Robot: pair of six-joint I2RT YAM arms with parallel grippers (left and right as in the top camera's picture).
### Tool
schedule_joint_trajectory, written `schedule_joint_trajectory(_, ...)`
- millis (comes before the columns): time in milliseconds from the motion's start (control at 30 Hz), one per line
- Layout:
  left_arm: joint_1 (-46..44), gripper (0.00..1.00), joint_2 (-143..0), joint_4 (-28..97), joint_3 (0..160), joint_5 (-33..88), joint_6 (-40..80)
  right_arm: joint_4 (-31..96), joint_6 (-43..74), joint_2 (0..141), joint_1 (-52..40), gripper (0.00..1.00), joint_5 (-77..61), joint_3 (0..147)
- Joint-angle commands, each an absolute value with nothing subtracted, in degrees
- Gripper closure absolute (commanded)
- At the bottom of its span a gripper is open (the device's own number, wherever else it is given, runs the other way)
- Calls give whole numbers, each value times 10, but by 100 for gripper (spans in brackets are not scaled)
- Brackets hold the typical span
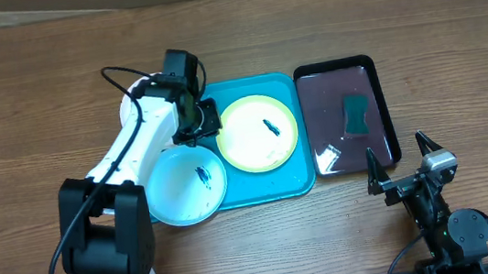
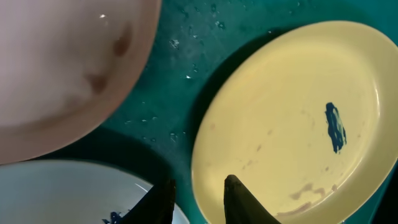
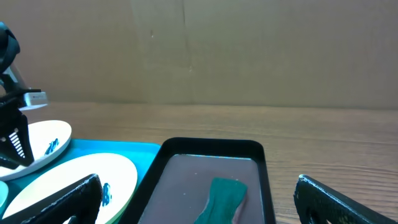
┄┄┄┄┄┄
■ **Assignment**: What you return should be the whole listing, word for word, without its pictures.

■ **Answer box**:
Robot: pair of six-joint I2RT YAM arms with parallel grippers (left and right as in the top camera's picture).
### Tool
schedule_joint_trajectory, written `schedule_joint_trajectory(_, ...)`
- millis (comes before the columns): time in milliseconds from the motion's start (control at 30 Hz), one per line
- Layout:
  left_arm: joint_1 (-46..44), gripper (0.00..1.00), joint_2 (-143..0), joint_4 (-28..97), joint_3 (0..160), joint_5 (-33..88), joint_6 (-40..80)
  right_arm: joint_4 (-31..96), joint_6 (-43..74), joint_2 (0..141), joint_1 (-52..40), gripper (0.00..1.00), joint_5 (-77..61), joint_3 (0..147)
- Joint-angle commands, each an absolute value with nothing subtracted, in degrees
- Gripper closure absolute (commanded)
- At the bottom of its span a gripper is open (the device's own number, wherever else it is given, runs the other way)
- Calls give whole numbers, each value times 10, but by 100 for gripper (spans in brackets are not scaled)
- Brackets hold the typical span

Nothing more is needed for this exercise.